Robert Hinkle, the chief pilot for Operation Blessing in Zaire in 1994, said he received new orders. "They began asking me: can we haul a thousand-pound dredge over? I didn't know what the dredging deal was about," he said.

The documentary describes how dredges, used to suck up diamonds from river beds, were delivered hundreds of miles from the crisis in Goma to a private commercial firm, African Development Company, registered in Bermuda and wholly owned by Robertson. ADC held a mining concession near the town of Kamonia on the far side of the country.

"Mission after mission was always just getting eight-inch dredgers, six-inch dredgers … and food supplies, quads, jeeps, out to the diamond dredging operation outside of Kamonia," Hinkle told the film-makers.

The pilot said he joined Operation Blessing to help people. Of the 40 flights he flew into Congo, just two delivered aid. The others were associated with the diamond mining. "We're not doing anything for those people," he said. "After several months I was embarrassed to have Operation Blessing on the airplane's tail." He had the lettering removed.

Robertson ordered an airstrip carved out of the bush next to the town of Kamonia, 800 miles from Goma. On his television show he left the impression this was part of his aid operation.

The televangelist was also raising donations for Operation Blessing's other activities in Congo. These included a 100,000-acre farm near the town of Dumi, which Robertson claimed had produced a large harvest of corn and was a "tremendous feeding station".

"The soil is unbelievable. You stick anything in the ground and it grows. You put a shovel in and it starts sprouting," he said in appealing for donations.

In fact, the farm at Dumi had already failed. The soil was of poor quality and Operation Blessing brought seeds from the US unsuited to the region.

To this day, Robertson continues to solicit donations on the back of the project, on the grounds that although the farm failed, it left a legacy with a school that established a "foundation of education" in the town. 2011 posting on the Operation Blessing website described the school as "thriving".

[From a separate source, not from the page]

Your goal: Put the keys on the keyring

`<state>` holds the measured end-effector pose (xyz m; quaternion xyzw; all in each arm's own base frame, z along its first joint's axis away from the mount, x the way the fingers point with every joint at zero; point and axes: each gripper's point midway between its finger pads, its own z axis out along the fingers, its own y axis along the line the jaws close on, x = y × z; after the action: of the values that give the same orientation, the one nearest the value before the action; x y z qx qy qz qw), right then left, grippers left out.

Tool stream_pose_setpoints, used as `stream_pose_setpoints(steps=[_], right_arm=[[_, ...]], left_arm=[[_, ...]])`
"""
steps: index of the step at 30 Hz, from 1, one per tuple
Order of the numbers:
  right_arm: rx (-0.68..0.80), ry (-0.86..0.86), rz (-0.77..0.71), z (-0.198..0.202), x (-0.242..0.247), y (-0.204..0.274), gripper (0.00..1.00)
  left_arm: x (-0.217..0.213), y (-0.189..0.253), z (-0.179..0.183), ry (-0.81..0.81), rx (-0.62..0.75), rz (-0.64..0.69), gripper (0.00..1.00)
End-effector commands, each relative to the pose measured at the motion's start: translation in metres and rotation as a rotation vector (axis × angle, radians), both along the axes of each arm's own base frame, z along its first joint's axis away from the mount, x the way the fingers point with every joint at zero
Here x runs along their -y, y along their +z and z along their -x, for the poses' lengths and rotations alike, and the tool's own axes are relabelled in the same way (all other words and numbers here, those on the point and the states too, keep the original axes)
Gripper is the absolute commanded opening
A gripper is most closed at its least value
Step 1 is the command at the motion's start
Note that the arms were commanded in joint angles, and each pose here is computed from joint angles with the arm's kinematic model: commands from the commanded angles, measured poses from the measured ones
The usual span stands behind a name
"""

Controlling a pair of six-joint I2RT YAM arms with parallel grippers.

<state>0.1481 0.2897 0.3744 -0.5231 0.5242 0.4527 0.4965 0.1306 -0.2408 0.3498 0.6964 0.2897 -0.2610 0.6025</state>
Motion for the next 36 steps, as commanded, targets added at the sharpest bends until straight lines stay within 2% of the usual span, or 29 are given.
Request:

"Despite the turbulence over the years, the children of Dumi still gather to learn and grow in the little school house on the plateau," it said.

Yet Mission Congo visited the Dumi school at the same time and filmed it abandoned, stripped of its desks and falling down.

Similarly, local leaders in Kamonia said that they were promised schools, roads and a hospital by Robertson's mining company – but none of it materialised.

Robertson's activities in Congo were initially exposed by a Virginia newspaper, the Virginian Pilot, in the 1990s. The investigation by Bill Sizemore prompted the attorney general in Virginia, where Operation Blessing is registered, to order a probe by the state's office of consumer affairs.

Its report concluded that Robertson made "fraudulent and deceptive" statements with claims to be ferrying doctors and medical aid to Goma when he was delivering diamond-mining equipment. It accused Operation Blessing of "misrepresenting" what its flights were doing, and of saying that the airstrip at Kamonia was part of the aid operation when it was "for the benefit of ADC's mining operation".

It also said Robertson had falsely portrayed the Dumi farm as hugely successful when it had already failed.

"Pat Robertson made material claims, via television appeals, regarding the relief efforts. These statements are refuted by the evidence in this case," the report said.

But the Virginian authorities declined to prosecute Robertson, describing his misrepresentations as a "blemish". Mission Congo notes that leading state politicians were recipients of large donations from Robertson.

Robertson has been embroiled in mining controversies elsewhere in Africa. He supported the then president of Liberia, Charles Taylor, during that country's civil war without revealing at the time that he had an $8m investment in a Liberian gold mine. Taylor was already indicted by a UN war crimes tribunal at the time and was later convicted of crimes against humanity.

Robertson has consistently denied the accusation of misusing donations and claimed that the Virginia authorities' failure to prosecute effectively cleared him of wrongdoing. He has acknowledged the diamond mining operation but said that it was small scale and produced few gems.